(Directions)
Would you copy out each line of the records below that includes the word "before"?

:: Data for processing ::

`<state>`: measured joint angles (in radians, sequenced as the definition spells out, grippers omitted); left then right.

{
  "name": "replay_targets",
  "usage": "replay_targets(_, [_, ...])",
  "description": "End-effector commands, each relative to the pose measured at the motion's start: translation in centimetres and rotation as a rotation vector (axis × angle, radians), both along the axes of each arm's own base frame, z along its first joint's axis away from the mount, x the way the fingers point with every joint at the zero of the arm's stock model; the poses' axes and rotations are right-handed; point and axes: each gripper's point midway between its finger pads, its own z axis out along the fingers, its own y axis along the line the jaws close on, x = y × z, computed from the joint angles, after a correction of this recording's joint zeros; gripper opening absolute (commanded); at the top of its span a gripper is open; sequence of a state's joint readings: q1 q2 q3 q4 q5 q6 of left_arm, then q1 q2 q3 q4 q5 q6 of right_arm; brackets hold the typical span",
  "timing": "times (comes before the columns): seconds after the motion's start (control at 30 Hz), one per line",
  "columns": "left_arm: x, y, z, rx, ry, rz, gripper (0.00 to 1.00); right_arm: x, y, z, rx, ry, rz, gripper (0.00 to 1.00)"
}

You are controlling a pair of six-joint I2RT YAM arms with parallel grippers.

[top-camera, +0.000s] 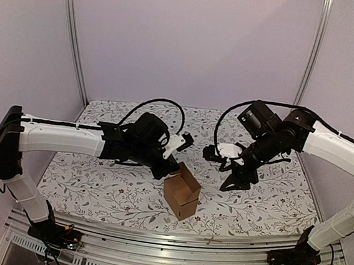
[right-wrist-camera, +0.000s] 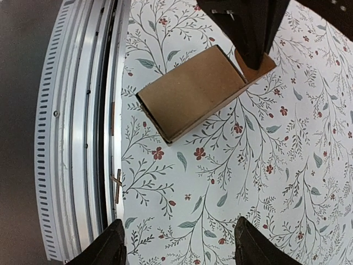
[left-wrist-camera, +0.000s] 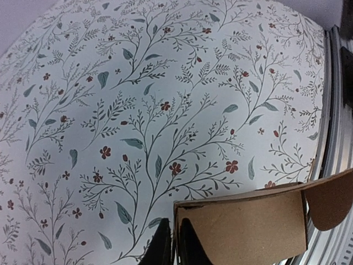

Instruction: Fold the paper box

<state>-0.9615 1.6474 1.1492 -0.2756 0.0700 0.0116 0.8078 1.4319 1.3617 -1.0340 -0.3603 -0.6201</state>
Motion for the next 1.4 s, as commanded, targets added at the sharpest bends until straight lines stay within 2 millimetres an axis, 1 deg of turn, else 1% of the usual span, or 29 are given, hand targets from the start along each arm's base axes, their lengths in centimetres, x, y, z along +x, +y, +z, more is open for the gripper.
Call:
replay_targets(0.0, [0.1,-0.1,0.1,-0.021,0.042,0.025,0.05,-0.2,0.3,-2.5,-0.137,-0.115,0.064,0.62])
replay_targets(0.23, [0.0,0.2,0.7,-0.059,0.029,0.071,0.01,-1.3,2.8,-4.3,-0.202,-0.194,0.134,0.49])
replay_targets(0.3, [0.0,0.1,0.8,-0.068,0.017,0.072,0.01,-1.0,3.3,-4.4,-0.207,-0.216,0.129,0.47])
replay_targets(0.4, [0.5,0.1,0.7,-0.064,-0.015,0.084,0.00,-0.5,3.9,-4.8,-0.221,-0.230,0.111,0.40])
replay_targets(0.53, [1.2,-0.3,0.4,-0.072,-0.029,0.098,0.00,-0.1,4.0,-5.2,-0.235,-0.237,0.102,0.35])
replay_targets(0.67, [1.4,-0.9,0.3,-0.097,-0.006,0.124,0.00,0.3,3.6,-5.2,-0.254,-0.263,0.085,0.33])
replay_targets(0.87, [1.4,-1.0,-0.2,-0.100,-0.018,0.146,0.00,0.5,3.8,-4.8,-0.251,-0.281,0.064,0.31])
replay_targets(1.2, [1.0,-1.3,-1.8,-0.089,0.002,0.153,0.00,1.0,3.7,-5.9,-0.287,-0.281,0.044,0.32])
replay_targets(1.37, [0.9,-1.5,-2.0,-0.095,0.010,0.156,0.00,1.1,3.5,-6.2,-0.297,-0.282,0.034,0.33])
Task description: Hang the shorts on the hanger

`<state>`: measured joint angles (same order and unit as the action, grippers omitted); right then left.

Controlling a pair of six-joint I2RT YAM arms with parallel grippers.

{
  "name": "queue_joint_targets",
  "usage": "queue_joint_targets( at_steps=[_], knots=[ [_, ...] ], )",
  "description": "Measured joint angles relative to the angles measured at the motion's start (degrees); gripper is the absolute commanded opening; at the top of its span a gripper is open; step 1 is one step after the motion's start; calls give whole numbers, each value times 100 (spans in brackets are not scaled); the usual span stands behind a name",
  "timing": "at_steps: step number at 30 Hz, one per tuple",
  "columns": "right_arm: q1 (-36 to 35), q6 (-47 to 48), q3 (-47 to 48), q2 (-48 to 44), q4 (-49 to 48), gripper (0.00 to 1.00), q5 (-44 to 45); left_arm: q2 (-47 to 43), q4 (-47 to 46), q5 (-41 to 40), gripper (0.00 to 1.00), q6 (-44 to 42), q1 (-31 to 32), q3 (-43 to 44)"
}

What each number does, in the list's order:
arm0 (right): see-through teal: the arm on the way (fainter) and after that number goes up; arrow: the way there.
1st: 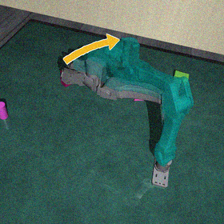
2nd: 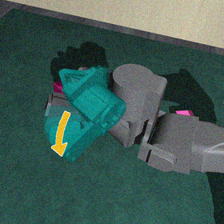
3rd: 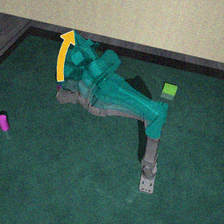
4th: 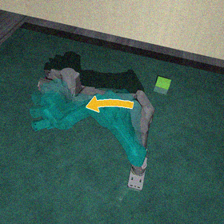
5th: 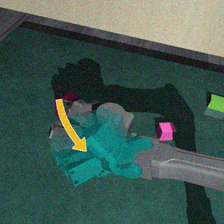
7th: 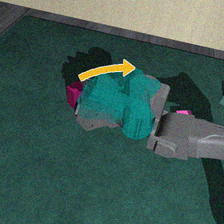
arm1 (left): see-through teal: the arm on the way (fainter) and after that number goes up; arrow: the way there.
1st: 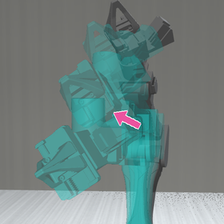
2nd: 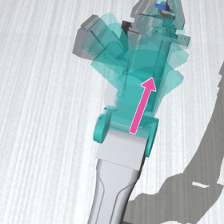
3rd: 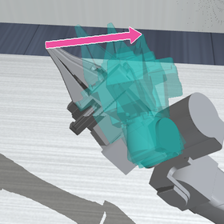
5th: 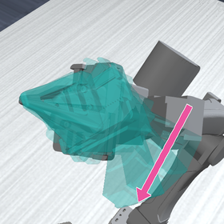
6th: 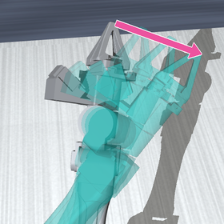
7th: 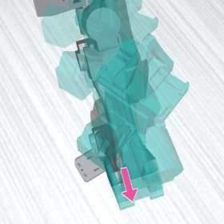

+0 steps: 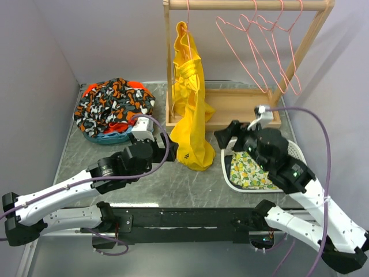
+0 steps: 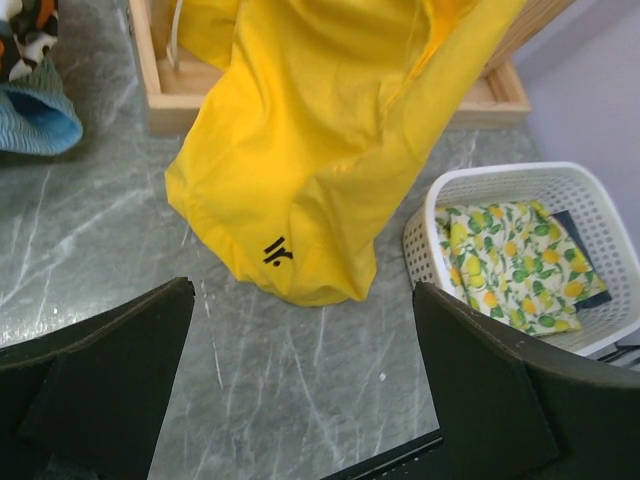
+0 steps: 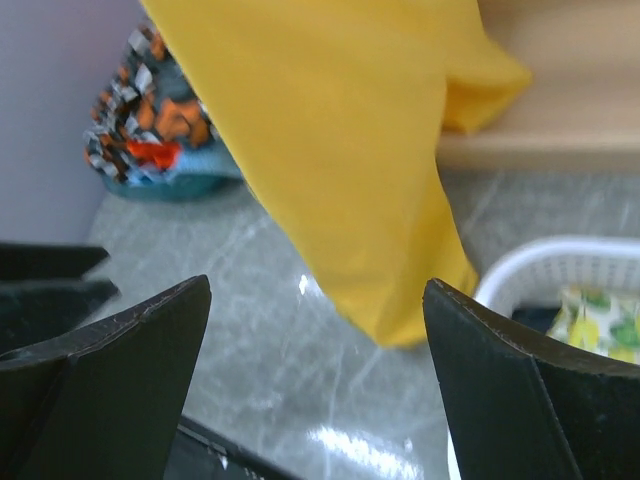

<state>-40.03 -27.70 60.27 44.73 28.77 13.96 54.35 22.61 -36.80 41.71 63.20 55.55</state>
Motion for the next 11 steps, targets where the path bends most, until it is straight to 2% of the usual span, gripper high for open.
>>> queue_joint_targets(
  at_steps=[5, 11],
  knots=[
    [0, -380, -1314, -693, -118, 95, -15, 13, -20, 50, 96, 125, 0, -411],
    [0, -616, -1982, -949, -42, 96, 101, 7, -142, 188, 96, 129, 0, -778]
  ],
)
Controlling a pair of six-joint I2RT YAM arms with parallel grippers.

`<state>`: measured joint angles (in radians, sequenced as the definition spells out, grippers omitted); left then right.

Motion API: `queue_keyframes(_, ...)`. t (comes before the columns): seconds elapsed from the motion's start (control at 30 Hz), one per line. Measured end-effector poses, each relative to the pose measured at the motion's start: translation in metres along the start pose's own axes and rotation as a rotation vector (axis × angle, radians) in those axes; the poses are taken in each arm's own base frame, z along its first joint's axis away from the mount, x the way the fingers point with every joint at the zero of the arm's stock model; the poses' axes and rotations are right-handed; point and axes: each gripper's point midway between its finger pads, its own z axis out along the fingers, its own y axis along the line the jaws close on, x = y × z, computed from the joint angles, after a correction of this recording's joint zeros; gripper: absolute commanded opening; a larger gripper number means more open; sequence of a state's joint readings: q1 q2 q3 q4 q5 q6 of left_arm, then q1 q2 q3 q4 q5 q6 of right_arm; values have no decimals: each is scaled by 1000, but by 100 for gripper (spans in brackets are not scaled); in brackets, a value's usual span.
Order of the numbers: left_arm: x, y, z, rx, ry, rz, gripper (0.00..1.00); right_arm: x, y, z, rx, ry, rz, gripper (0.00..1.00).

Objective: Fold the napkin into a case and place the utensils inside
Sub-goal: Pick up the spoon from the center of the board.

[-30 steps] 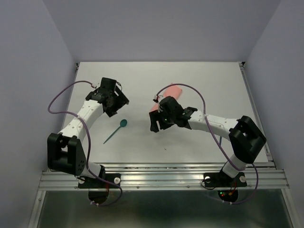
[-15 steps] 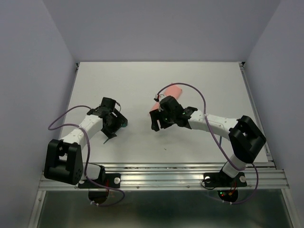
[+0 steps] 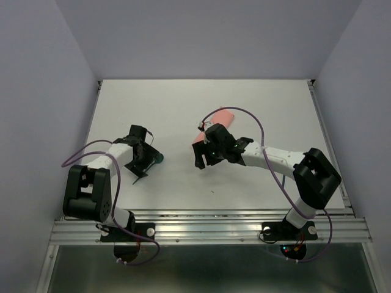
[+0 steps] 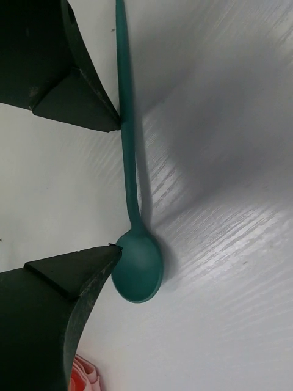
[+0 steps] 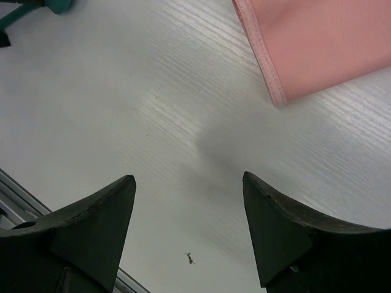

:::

(Output below)
  "timing": "times (comes before the columns): seconds after the motion's start (control at 30 Hz), one per line",
Motion API: `queue_keyframes(_, ...)`. t (comes before the columns): seconds elapsed from the motion's start (control at 30 Hz), one per line. Measured end-effector poses, each relative to the pose measured at the motion's start: translation in metres along the start pose's own axes and rotation as a rotation vector (axis × angle, radians) in those axes; the poses are taken in each arm's own base frame, z along its first joint's axis away from the mount, x the way the fingers point with every joint at the zero of the arm's stock model; the poses' axes and rotations are right-handed; point and axes: each gripper's point midway between its finger pads, its own z axis out along the fingers, its own y axis along the line the jaws close on, x = y × z, computed from the joint angles, after a correction of this recording's joint zeros; gripper: absolute commanded opening; a larger gripper number means more open; sequence of a state's joint readings: q1 q2 q3 q4 q5 q6 of left_arm, then q1 q2 q3 q4 q5 q6 of right_arm; values have no decimals: each is scaled by 1000, but by 100 for gripper (spans in brackets are not scaled); in brackets, a value's usual span.

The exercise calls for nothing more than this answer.